Problem to solve: Looking through the listing that follows, count every line with the string "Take" and state the number alone.

Records provided:
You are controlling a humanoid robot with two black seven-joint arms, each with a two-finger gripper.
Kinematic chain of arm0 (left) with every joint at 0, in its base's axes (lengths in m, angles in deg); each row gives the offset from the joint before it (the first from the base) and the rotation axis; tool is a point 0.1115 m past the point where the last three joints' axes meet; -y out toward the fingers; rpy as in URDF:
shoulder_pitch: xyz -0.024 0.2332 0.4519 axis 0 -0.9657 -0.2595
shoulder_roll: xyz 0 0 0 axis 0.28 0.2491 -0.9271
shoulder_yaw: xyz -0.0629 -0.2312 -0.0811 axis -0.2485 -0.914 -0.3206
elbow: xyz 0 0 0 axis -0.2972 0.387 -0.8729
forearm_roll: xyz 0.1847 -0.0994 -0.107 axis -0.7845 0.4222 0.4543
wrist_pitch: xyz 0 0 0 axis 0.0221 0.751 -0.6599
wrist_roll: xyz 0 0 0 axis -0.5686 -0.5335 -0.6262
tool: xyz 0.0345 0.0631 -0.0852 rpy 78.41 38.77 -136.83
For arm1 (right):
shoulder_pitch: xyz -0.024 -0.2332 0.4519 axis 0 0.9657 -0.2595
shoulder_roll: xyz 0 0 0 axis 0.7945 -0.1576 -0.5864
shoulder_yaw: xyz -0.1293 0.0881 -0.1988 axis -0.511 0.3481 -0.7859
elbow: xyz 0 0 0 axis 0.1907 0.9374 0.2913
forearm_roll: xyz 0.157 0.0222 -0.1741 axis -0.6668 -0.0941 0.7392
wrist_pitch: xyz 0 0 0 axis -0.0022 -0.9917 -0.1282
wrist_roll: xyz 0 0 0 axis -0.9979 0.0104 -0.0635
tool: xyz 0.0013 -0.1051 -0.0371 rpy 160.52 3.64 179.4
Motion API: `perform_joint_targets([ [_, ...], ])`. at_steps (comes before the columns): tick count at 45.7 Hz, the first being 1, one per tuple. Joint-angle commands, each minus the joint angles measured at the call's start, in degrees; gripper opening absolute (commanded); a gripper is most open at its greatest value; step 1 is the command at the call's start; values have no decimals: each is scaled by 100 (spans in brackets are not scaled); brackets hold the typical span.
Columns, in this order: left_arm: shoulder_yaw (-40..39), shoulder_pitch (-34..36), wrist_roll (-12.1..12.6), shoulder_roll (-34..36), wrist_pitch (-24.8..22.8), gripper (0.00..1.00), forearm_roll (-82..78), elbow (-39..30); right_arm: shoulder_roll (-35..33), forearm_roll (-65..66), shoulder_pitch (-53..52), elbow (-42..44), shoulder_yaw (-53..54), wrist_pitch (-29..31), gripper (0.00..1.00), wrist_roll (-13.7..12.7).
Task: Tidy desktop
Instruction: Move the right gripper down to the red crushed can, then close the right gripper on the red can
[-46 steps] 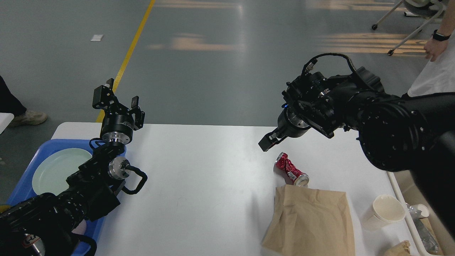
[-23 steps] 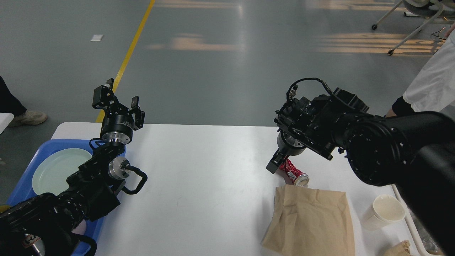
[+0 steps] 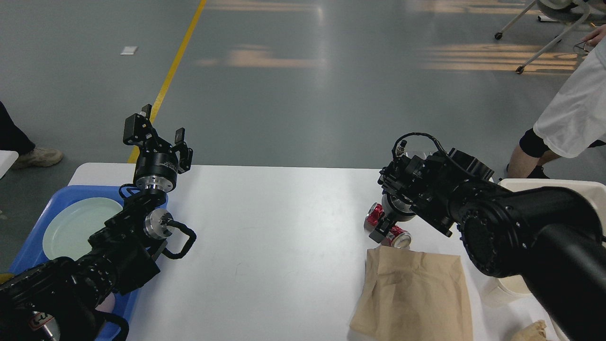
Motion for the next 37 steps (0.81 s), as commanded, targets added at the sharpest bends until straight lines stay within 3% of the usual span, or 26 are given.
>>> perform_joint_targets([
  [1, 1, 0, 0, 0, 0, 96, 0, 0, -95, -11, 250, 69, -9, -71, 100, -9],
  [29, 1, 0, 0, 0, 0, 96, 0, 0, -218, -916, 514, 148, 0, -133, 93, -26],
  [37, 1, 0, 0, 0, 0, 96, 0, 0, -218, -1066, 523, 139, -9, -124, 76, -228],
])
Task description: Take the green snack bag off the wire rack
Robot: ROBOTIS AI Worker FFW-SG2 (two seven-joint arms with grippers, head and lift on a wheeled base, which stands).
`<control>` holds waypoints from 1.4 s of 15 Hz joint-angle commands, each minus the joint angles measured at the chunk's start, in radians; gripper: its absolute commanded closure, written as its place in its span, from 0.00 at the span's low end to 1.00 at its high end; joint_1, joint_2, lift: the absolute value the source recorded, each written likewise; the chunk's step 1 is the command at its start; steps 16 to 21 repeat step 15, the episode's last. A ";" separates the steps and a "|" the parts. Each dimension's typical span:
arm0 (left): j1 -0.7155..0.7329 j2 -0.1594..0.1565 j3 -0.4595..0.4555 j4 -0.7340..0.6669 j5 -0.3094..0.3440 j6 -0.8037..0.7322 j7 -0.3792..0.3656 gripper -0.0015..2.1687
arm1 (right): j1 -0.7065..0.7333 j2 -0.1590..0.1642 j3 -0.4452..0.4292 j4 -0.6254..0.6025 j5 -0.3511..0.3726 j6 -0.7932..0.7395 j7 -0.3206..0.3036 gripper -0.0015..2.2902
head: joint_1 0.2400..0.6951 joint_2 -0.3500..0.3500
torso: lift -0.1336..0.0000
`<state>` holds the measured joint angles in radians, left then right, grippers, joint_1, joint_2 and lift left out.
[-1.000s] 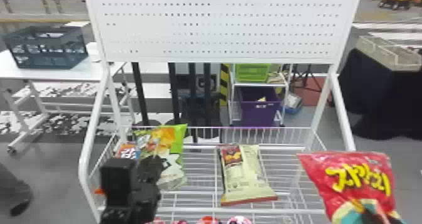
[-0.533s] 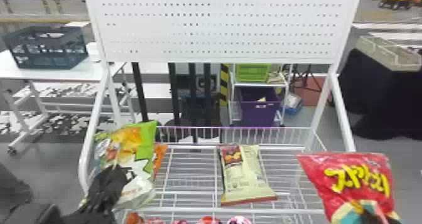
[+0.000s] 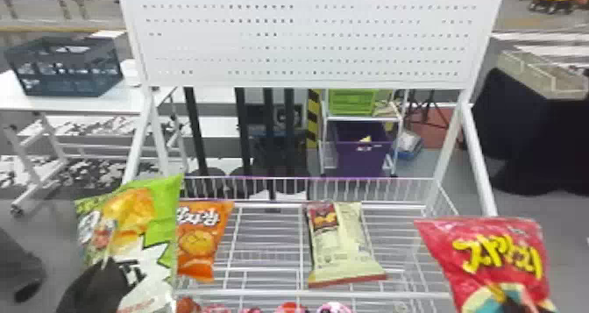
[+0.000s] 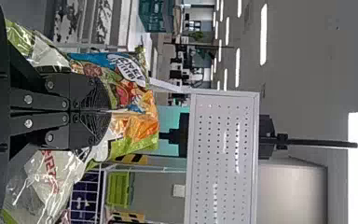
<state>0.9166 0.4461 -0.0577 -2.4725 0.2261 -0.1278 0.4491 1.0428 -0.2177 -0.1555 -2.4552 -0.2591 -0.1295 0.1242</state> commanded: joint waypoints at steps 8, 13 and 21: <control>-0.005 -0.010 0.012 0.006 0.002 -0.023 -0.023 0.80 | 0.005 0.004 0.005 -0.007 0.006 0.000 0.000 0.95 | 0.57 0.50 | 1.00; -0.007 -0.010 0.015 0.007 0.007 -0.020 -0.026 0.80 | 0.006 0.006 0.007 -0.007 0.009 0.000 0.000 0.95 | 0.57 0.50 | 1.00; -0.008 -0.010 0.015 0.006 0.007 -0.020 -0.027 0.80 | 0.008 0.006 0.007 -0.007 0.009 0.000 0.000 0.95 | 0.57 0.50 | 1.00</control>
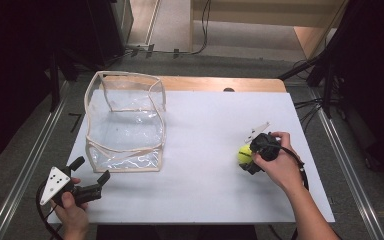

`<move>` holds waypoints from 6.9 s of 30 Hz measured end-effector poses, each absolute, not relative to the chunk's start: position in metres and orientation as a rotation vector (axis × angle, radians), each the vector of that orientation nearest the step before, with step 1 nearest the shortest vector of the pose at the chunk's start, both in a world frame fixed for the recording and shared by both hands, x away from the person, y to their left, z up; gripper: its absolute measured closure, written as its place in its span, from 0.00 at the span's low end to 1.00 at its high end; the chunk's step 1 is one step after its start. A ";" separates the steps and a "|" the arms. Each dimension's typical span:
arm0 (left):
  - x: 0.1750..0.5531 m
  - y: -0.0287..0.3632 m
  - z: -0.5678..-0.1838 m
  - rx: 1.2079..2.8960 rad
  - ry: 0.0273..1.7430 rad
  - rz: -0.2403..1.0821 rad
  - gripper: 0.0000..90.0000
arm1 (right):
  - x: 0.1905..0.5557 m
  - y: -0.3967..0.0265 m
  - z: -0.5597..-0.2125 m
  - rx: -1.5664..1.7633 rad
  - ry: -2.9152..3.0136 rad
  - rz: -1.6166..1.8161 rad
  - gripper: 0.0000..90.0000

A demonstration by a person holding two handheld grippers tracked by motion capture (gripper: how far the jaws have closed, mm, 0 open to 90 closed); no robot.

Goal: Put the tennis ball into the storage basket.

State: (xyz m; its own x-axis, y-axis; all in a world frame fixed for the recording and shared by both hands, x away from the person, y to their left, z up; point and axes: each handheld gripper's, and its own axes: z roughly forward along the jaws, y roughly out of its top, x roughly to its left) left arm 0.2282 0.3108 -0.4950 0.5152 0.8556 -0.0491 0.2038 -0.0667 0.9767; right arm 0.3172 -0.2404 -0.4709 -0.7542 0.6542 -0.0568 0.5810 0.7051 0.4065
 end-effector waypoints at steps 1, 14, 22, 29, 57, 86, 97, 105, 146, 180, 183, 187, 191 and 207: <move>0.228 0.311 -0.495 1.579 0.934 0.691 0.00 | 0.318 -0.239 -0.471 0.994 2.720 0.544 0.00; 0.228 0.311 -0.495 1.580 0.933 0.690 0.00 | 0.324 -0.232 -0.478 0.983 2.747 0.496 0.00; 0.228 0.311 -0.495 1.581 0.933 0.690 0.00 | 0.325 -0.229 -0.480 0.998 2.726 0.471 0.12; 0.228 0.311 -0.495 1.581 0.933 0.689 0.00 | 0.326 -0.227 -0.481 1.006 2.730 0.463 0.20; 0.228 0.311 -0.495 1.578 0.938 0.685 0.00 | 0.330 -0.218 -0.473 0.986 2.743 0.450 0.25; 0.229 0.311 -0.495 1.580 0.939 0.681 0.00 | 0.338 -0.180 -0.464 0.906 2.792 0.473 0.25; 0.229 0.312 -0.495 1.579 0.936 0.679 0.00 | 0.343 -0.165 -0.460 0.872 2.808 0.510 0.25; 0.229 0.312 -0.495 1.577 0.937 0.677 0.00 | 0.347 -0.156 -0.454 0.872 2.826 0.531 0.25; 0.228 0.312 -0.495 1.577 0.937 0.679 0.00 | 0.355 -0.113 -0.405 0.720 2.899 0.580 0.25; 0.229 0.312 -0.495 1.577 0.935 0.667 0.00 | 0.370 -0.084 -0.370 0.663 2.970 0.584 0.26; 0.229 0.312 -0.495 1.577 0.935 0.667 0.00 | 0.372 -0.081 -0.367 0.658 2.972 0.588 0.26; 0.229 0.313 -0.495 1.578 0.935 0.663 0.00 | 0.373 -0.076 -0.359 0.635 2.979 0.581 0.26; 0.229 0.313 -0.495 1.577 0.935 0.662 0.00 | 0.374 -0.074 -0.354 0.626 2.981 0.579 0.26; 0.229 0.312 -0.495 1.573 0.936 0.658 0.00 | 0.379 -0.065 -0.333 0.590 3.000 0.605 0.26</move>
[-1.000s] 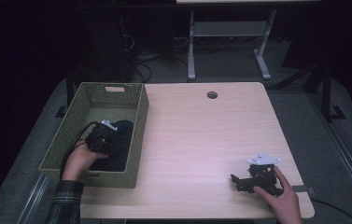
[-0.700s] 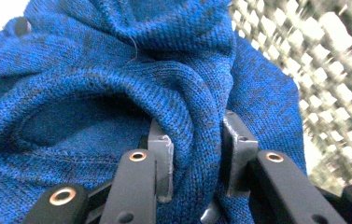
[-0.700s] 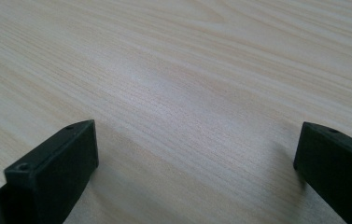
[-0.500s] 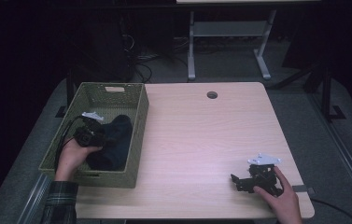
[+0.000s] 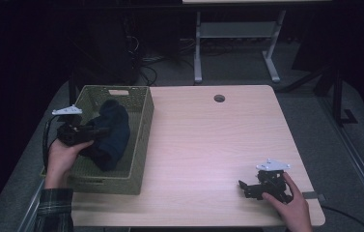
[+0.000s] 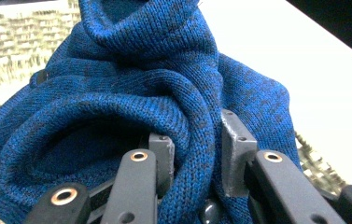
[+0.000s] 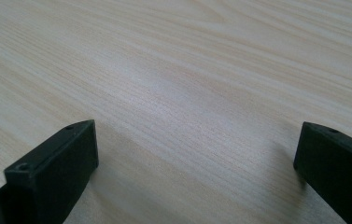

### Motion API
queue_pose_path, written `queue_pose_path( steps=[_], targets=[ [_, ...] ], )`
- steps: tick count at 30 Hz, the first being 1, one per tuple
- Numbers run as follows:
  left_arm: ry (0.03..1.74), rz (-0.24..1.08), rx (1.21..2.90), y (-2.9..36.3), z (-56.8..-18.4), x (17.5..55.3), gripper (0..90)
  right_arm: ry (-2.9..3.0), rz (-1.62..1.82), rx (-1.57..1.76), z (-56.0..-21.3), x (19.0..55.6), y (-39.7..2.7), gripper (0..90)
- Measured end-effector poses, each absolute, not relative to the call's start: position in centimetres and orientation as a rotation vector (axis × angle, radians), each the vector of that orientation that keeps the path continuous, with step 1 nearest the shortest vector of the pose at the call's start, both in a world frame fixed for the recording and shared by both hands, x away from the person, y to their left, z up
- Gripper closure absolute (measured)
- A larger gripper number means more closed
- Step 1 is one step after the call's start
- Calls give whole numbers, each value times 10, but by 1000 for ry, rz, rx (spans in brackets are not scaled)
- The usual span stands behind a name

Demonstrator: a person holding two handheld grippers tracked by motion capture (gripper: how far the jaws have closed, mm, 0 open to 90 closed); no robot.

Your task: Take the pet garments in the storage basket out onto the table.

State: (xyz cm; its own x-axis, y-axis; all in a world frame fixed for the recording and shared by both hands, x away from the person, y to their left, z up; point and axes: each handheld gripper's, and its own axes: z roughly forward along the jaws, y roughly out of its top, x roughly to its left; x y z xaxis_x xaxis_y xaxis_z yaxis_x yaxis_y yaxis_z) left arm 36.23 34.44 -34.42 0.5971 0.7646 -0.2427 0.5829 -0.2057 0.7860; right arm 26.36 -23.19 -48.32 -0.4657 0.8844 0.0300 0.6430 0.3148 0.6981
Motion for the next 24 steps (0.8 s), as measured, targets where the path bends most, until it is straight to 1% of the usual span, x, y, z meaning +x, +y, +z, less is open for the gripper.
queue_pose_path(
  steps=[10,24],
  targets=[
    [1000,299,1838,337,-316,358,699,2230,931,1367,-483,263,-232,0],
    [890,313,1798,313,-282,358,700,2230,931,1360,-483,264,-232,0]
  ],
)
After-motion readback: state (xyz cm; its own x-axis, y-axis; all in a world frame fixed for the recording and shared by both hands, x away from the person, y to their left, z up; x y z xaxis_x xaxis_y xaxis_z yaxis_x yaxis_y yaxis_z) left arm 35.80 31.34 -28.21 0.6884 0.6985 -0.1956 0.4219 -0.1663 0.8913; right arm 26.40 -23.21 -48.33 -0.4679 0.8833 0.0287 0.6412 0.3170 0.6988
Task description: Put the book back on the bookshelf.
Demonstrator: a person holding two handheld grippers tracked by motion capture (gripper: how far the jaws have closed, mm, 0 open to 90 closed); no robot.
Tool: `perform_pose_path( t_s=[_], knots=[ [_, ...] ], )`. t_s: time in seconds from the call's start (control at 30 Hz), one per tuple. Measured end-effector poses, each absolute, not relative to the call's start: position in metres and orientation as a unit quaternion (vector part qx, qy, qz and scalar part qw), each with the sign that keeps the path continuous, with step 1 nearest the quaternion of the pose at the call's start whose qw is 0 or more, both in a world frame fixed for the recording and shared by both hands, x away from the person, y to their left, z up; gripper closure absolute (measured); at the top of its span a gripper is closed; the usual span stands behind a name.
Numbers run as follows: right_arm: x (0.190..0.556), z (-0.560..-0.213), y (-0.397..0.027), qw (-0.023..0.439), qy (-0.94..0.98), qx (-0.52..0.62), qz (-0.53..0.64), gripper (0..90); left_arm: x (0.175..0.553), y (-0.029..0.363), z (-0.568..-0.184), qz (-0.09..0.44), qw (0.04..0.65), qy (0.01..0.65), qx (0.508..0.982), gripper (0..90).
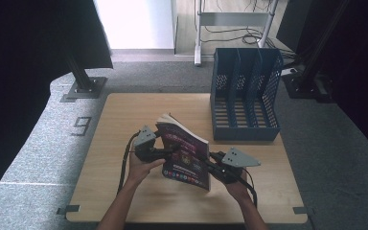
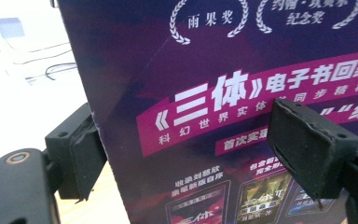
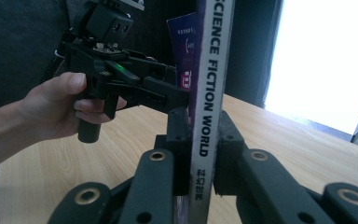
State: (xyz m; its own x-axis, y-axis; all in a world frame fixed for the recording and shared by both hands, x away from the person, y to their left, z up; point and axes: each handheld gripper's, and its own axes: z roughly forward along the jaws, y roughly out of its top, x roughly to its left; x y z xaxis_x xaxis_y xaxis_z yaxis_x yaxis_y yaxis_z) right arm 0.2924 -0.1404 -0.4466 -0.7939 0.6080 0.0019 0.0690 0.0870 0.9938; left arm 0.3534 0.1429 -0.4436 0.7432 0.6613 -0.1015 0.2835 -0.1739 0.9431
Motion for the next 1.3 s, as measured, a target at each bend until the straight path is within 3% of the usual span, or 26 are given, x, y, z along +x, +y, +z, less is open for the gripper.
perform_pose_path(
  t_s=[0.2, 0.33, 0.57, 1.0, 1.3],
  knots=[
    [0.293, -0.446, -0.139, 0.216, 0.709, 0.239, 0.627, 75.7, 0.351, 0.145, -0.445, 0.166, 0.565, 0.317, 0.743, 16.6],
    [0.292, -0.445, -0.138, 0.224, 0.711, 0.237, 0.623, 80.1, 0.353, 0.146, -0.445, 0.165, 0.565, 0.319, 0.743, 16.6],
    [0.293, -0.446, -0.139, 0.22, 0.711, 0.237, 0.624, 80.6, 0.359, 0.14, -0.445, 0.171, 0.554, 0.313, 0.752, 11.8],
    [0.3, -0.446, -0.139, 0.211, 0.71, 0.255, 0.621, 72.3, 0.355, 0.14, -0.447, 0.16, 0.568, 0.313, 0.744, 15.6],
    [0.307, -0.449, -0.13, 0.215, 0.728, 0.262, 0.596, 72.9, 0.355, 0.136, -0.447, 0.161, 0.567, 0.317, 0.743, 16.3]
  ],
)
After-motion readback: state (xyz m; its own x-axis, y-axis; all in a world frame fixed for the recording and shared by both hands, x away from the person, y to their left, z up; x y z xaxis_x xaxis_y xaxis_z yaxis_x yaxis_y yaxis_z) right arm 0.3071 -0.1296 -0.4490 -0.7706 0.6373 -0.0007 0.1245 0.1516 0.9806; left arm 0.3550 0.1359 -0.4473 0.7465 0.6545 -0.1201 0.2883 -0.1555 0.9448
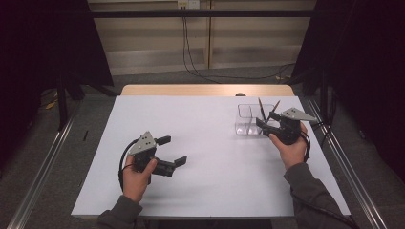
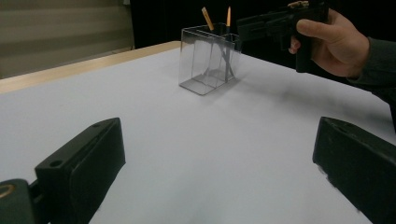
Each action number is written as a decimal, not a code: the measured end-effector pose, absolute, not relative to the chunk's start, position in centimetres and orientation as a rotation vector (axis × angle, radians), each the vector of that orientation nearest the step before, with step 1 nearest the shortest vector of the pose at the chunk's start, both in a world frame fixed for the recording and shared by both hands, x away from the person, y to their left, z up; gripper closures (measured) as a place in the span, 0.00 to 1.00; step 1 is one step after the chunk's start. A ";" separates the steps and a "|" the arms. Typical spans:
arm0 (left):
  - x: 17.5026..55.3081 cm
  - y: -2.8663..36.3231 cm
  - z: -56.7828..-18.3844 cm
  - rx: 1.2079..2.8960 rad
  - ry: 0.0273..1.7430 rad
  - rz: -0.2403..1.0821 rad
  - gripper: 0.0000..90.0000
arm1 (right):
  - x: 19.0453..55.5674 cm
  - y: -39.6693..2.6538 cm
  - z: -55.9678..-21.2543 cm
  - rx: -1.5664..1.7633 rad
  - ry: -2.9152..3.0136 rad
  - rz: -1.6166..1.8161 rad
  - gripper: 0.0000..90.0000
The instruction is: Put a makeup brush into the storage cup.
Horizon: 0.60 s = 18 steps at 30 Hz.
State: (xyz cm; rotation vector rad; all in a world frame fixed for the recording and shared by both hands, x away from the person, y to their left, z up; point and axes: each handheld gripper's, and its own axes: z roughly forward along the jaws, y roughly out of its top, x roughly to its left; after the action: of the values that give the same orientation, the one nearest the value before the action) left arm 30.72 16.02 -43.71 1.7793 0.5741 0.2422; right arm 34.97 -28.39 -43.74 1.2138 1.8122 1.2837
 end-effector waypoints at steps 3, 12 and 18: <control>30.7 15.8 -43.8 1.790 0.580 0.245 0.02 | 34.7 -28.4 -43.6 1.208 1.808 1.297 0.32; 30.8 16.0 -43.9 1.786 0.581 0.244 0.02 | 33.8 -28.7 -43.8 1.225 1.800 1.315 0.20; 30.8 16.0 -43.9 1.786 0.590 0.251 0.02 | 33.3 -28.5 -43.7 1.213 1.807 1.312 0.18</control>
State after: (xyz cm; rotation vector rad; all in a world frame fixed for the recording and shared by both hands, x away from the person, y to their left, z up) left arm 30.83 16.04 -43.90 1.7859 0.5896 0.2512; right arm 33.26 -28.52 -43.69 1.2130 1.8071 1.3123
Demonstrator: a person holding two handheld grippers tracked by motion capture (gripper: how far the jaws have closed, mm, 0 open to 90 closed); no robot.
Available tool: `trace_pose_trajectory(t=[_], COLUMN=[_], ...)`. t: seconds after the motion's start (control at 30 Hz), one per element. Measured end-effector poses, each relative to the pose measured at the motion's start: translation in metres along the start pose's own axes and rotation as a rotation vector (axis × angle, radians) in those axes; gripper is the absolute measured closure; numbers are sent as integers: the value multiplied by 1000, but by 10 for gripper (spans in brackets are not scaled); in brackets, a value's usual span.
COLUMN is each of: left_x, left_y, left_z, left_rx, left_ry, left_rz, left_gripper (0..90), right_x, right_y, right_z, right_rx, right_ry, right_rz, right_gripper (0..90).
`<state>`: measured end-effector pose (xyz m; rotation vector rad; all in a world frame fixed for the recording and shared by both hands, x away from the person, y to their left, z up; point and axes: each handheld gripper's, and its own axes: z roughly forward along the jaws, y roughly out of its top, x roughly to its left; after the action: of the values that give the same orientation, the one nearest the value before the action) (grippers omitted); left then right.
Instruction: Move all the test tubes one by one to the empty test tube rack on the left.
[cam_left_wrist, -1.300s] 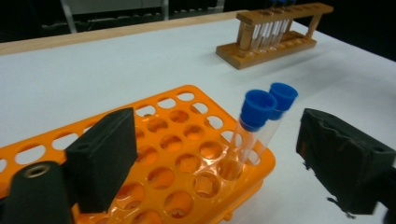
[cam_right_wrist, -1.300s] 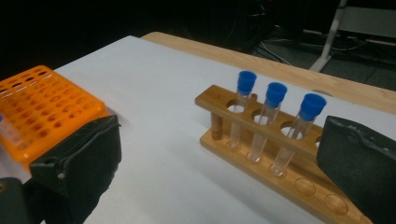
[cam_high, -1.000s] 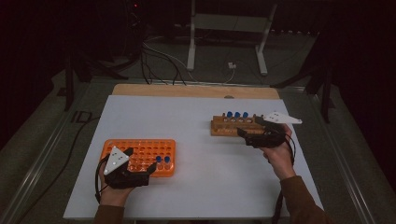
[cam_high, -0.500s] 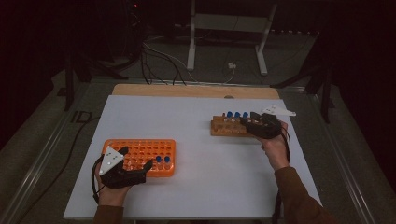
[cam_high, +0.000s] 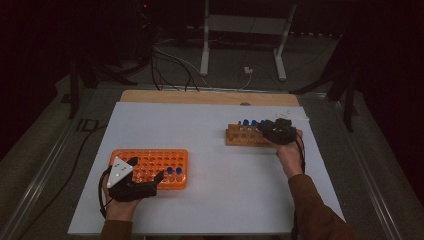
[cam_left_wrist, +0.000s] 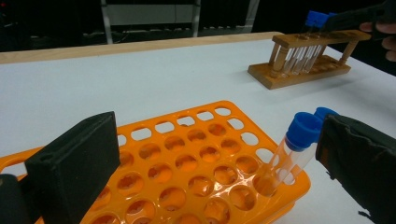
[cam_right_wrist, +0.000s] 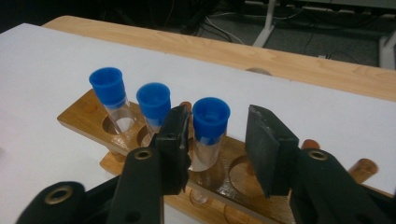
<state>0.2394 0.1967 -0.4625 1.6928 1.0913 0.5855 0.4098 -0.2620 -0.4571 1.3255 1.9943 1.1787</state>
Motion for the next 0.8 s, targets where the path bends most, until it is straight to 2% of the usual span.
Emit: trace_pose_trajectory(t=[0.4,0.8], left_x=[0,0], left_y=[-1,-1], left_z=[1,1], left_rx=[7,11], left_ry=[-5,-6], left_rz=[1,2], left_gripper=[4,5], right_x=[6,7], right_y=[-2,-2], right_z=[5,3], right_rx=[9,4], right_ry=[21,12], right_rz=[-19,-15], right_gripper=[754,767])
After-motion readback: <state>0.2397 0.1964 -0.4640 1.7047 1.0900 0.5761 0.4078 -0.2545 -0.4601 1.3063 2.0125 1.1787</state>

Your solution: 2